Why would you want to remaster an album? “Maybe the first time, it was mastered for a CD but poorly and now they want to get it right,” says Katz. For vinyl albums, you’re trying to add back the technical elements that were lost when the first record was pressed. “Older records in the Sixties and Seventies don’t have a ton of deep bass. To fit more on the album, they cut everything off at 40 or 50 hertz,” explains Katz. “Audiophiles today are more critical, demanding a response down to 20Hz. It takes more skill to fit that low-end material on a record.” Other remastering reasons include the pitches were originally wrong, adjusting levels that weren’t perfect, and reducing noise. “If the original was hissy in an annoying way, we can reduce that without a sonic compromise,” shares Katz.

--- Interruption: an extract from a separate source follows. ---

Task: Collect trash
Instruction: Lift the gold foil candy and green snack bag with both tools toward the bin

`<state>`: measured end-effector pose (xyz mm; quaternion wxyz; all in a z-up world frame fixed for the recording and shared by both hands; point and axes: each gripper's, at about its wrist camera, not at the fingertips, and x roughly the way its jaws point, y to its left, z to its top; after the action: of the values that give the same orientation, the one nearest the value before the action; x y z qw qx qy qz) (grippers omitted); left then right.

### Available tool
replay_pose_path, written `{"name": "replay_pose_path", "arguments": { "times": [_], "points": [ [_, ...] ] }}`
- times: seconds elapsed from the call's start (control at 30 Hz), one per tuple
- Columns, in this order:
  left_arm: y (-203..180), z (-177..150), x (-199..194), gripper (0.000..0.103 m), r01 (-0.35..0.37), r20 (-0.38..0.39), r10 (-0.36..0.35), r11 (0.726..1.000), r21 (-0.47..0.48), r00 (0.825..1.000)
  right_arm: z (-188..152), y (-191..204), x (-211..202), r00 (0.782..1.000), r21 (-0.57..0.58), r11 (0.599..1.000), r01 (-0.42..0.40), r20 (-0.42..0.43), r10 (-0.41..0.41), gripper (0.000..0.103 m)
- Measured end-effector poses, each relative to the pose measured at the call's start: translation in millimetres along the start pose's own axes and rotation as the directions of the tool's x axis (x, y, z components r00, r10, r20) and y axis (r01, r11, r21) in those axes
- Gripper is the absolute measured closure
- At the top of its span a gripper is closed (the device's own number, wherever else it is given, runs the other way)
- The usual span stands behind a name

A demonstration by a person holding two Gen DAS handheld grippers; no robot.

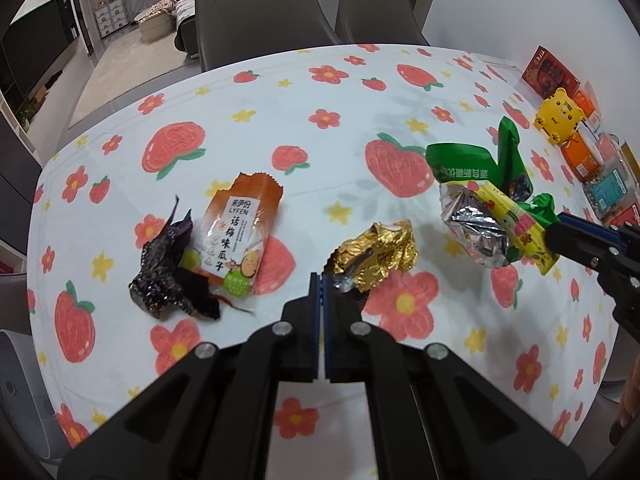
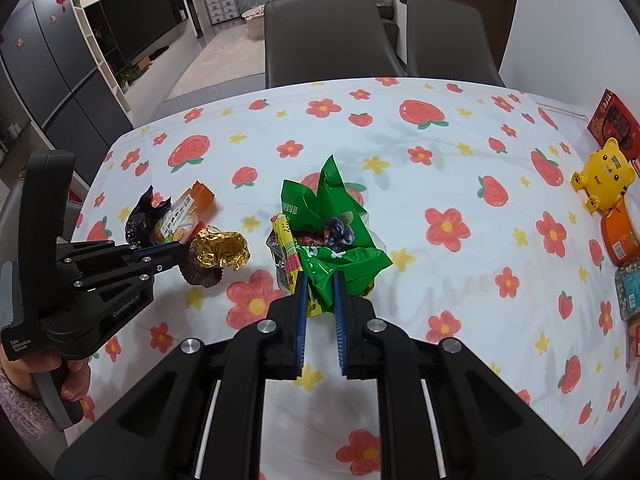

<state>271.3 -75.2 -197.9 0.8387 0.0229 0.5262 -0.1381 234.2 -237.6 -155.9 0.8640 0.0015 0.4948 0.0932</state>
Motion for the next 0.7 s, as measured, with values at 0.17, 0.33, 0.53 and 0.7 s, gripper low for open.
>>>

As for how you remaster an album, the answer is: carefully. “Original analog tapes are delicate and can deteriorate with each play,” Katz says. “Record companies are precious with original tapes so, to avoid the master eroding, usually everything is transferred to digital format, at high resolution, ideally 24bit/192khz. You then work from that digital file.”

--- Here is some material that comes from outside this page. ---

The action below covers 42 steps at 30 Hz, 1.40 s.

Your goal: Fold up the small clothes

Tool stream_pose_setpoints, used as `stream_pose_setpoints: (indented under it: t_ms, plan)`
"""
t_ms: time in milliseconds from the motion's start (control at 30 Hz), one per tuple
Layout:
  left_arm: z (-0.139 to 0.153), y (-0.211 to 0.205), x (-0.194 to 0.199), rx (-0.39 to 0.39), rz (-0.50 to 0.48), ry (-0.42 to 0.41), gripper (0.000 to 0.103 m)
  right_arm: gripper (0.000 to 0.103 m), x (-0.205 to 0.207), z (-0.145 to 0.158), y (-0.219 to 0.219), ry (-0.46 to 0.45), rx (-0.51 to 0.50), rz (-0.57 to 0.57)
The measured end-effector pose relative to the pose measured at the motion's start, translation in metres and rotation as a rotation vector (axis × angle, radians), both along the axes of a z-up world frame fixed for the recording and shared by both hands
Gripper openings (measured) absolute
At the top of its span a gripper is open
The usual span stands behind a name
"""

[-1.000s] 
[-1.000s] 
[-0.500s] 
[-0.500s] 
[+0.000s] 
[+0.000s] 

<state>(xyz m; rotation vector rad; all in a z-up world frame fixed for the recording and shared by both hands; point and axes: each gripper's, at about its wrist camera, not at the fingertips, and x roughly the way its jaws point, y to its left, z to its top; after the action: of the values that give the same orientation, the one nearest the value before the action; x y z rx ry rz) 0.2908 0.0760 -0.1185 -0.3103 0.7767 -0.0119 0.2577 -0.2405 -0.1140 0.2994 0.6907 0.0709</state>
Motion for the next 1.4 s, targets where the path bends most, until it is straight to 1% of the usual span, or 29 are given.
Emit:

Tweaks like adjusting the amount of compression come next. “Jazz and classical audiophiles have a knee jerk reaction against compression because it destroys the dynamics of the music,” says Katz who has remastered the likes of Dizzy Gillespie and Wynton Marsalis. “Avoid adding too much where you lose the original recording’s snap and surprise factor, but an ideal amount of compression in pop or jazz or rock helps it sound punchy and powerful. There’s an optimal loudness where it sounds just right.”

Louder isn’t always better. Michael Jackson’s Thriller was mastered at least four times and each succeeding time it was made louder. “The fourth remastering really sucks,” says Katz. “Why would you mess up a well-engineered record? The loudness race. It’s self-defeating because no one wins it. Loudness adds distortion and fuzz, so it’s going to be worse.”

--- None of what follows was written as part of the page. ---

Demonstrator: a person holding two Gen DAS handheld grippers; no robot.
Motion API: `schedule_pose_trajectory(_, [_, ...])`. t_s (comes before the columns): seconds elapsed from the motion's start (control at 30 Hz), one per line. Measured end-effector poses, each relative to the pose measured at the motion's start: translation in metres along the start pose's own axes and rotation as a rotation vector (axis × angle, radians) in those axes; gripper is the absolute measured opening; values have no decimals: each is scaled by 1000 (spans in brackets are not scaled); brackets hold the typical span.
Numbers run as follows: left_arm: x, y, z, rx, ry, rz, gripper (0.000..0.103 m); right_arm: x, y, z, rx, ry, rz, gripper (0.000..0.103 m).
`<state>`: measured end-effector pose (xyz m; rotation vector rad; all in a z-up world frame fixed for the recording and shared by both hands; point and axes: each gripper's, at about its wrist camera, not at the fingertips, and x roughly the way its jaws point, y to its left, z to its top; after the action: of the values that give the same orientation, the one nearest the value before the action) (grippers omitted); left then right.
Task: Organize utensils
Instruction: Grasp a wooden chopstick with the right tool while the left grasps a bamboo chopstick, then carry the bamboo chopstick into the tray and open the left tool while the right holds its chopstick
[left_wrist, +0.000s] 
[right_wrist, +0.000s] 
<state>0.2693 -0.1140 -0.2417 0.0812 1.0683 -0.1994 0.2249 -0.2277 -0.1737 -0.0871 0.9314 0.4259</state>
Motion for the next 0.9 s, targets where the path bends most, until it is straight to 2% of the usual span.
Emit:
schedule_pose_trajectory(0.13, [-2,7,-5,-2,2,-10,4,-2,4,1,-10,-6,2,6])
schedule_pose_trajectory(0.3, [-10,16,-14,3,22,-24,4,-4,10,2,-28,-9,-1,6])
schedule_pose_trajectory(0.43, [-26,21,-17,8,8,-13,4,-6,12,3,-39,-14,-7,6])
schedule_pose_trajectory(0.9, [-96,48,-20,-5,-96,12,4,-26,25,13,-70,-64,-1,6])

With much of our music being consumed digitally, the question becomes whether an artful remastering even matters. “With streaming services, not really,” says Milner. “You’re hearing a data compression so much of the audio is stripped out.” Katz agrees, noting that “over 90 percent of the time, remastering is pure hype on streaming services.” Spotify, iTunes, and Tidal don’t share a global standard of file parameters, so compression or equalization to optimize for one platform can sound off on another. “For the best sound everywhere, be conservative and level,” says Katz. “For example, Spotify has loudness normalization that peak-limits albums to keep volume equal from album to album.”

If you’re buying new music, there’s no point to buying vinyl. You can make new LPs, and I’ve done some for dance artists, but it’s a fad without much of a point.

Digital audiophiles should get remastered albums from HD Tracks, where the ardent and skillful work of engineers like Katz can be appreciated, and sometimes sound superior to vinyl. “There are so many remasters of Dark Side of the Moon [and] the last few vinyl releases don’t sound as good as the HD Tracks version because the digital version came from the master tape when it was in better shape,” says Katz.

As for separating remastering triumphs from the bullshit, Katz recommends perusing the Dynamic Range Loudness War database. This free website will show you how good—or bad—the dynamic range is on any version of most albums. If you’re looking for proof of that Thriller got worse over the remasterings, Katz suggests checking this out.

Maybe you’re reading this and concluding that you should revert to records, that vinyl reigns supreme. “For old stuff, absolutely,” Katz says. “If you’re buying new music, there’s no point to buying vinyl. You can make new LPs, and I’ve done some for dance artists, but it’s a fad without much of a point. The original was recorded digitally, and never went to analog tapes. To get rich sound, you’d need to put no more than 17 minutes on one side, which means for a 45-minute album, you’d need three sides. If you’re a real audiophile, you’d want a 45 rpm disc, which would mean only one to two songs per side. Then again, there are some people out there who don’t seem to mind the masochistic tango of turning the LP over every song,” Katz chuckles. “To each, their own.”